Mas aí há os valores. Há pessoas que vivem segundo valores. Valores, para quem não sabe, são ideias, sentimentos, convicções segundo as quais há gente que encaminha suas vidas. Essas, comuns. As de todo dia. Sair de casa, cumprimentar os vizinhos, apreciar o sol quando ele não está quente demais, e virou para um amarelo dourado, não violento — ou, ao contrário, derreter com delícia debaixo de um que racha paralelepípedos. Ir à padaria, à farmácia, à praia. Meter o pé no mar. Tudo tão sem relevância... Meter o pé no mar...! Mas são exemplos de liberdade, e essa é a essência dos valores, quando o que está em jogo são as nossas vidas comuns. É possível não cumprimentar os vizinhos. Eles podem ser pessoas horríveis. Pode-se nem passar perto da praia. Nem gostar de sol. Dançar na chuva como Gene Kelly. Pode-se. É o que faz a graça de sermos quem somos. O problema é que, por esses tempos, se não estivermos em condições de ser um tipo de pessoa só — o que “faz compras”, “bate perna” em shopping (inclusive para não comprar, mas deixar-se impregnar pelas novidades) — acabamos desinteressantes para os nossos companheiros de mercado. Talvez o grande divisor de águas seja justamente esse: valores levam as nossas vidas para a conquista do novo, de vidas novas, de novos mundos; o consumo como único valor, o consumismo, procura novidades. Entre o novo e a novidade há um mundo para se decidir. E aí mora uma ética, aí se vivem as vidas. Por exemplo: quem se empenha em valores acredita que vidas e mundos são possíveis. Acredita em possíveis. Quem se encanta com a exclusividade do consumo não precisa de possíveis, está tudo aí.

Isso faz uma tremenda diferença para a vida. No plano global do mundo está tudo aí. É como é. Chupem os dedos. Ou larguem de mão. Nada a fazer. (Dizem.) Aqui da planície à beira-mar das nossas vidas comuns, custa a crer. Porque aqui nós escolhemos. Até, se quisermos, nem escolhemos. Os tronos e potestades podem à vontade nos impor coisas grandiosas, realidades definitivas.

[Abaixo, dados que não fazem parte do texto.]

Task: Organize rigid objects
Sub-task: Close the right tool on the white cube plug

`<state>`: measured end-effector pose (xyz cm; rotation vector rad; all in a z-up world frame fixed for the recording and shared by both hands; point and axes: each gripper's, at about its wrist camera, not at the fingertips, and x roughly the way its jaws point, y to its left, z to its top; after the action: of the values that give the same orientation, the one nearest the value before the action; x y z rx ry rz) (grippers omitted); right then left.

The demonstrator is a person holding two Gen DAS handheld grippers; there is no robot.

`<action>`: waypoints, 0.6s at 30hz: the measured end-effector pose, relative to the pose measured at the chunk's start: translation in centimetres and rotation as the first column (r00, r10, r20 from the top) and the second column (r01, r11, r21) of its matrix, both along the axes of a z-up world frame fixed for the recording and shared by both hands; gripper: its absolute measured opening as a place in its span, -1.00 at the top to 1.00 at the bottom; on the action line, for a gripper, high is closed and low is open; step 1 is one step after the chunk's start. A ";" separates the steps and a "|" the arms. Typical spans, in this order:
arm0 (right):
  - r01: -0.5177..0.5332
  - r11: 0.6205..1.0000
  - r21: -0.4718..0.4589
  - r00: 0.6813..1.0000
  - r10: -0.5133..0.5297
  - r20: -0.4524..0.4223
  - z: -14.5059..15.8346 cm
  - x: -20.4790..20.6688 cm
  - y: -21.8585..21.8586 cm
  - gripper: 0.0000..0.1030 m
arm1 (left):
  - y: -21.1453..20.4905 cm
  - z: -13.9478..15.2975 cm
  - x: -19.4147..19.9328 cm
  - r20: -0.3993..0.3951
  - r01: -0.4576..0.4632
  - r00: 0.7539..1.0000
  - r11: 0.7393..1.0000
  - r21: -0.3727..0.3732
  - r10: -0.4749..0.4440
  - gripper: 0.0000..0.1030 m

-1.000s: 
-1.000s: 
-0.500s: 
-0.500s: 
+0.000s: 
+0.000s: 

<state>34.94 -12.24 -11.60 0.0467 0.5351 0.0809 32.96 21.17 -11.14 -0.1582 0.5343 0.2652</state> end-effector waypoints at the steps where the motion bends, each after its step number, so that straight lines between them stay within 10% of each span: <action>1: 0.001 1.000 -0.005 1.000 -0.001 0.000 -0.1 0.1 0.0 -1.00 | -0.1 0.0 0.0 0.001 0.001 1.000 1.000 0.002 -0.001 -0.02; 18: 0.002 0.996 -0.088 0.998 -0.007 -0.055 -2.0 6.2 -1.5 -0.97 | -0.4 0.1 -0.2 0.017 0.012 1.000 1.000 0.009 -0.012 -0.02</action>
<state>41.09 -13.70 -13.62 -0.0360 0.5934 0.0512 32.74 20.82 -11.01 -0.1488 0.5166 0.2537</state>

Nós, aqui, pequenos, rimos deles. Podemos rir. Pode ser que por um tempo grande ainda os poderes teimem em nos dizer o que é a vida. Mas eles simplesmente não sabem. Nós sabemos. Porque vivemos o que é comum. Banal, deliciosamente simples. Há nessa insistência em viver com o olho no horizonte uma pequena ética. Uma ética das vidas comuns. E essa, por poderosos que sejam, eles não podem nos tirar. Simplesmente não podem. São patéticos. Chegam a dar pena.